The Light Between Oceans

Tom Sherbourne is a former British soldier who gives up the quiet. Broken by the horrors of the Great War, he asks to be assigned as a lighthouse guard at Janus Rock, beaten by the wind and a few miles off the coast. In the journey she meets Isabel, an intrepid young woman who asks her to marry her. Spreaded by its beauty and energy, Tom ‘accepts’ and begins to live. But love is not enough to face the storm threatening the horizon: two spontaneous abortions and a baby girl brought by the sea that the natural mother back to claim.
Revealed by Blue Valentine, birth and agony of a wedding in the deep American province, Derek Cianfrance makes a different film in tones and modest in the result. Adaptation of M. L. Stedman’s homonymous novel, Light on the oceans throws (literally) into the wind all the efforts to provoke emotions.

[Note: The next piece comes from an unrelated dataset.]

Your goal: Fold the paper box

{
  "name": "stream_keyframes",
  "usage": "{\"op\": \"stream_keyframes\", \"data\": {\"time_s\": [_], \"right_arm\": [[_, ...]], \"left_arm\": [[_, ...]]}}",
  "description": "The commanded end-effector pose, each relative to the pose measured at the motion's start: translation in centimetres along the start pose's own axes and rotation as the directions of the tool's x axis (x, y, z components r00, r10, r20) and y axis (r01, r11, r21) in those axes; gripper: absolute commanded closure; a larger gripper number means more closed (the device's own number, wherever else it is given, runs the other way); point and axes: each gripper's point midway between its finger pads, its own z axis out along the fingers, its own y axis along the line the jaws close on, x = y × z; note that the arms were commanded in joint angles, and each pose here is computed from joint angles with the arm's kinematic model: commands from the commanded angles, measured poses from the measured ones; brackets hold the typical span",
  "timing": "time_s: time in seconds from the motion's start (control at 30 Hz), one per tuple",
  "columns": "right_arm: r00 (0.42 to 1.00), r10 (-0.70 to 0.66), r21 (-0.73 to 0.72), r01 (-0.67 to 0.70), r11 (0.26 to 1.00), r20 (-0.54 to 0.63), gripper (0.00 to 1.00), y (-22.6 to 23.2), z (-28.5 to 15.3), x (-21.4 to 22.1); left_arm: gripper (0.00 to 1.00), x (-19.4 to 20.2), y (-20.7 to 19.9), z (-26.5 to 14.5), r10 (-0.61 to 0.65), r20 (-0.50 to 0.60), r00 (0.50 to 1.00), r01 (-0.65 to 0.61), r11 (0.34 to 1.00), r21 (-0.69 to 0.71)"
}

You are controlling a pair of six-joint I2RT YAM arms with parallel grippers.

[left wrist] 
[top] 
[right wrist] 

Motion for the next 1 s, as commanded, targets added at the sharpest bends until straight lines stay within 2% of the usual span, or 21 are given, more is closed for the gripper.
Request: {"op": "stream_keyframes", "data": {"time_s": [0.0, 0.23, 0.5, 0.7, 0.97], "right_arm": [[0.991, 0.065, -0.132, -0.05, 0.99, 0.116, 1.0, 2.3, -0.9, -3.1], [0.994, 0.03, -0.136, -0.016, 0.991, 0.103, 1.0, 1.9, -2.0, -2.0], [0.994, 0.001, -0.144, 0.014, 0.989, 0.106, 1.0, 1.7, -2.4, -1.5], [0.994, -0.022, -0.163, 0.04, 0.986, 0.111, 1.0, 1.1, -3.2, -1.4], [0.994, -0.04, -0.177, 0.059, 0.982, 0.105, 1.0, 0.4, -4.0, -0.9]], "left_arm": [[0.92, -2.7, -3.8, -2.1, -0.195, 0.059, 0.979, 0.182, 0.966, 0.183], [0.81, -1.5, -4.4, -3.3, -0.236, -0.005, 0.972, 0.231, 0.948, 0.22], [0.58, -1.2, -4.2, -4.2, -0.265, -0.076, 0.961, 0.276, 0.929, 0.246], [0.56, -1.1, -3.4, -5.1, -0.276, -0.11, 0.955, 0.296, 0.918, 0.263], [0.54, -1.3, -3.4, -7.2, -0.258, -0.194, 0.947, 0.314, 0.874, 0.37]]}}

Suspended between two oceans and indecisive about the right thing to do, the Cianfrance melodrama is a lighthouse off against which an arsenal of intentions is found that can not be echoed in the spectator. The beauty of the paintings, the solemn visual rhythms, the ‘lush’ notes by Alexandre Desplat, the interpretative value of the actors, all of them ‘dressed’ by Michael Fassbender, are not enough to correct the ‘luminous reach’ of the film Remains inexpressive and unexpressed.
The story on screen has the breath of a novel by Nicholas Sparks while running the life of a clandestinely-built family. Because Tom and Isabel tease the fury of the sea and her mother legitimizes a baby for a few months. The film then interrogates a man and two women with a moral dilemma. On the one hand the drama of a woman resolved not to abandon the daughter she adopted and raised, and the drama of a mother who believed her daughter was lost. A little girl with whom she now fails to agree. Among them, a man collapsed under the weight of remorse and guilt. Given the triangle and their corners, the film slides smoothly by privileging the shape at the (pro) bottom. Cianfrance rides the wavey landscapes movement, eluding the inner marosi and the psychological deepening of the characters, in the face of their emotionality.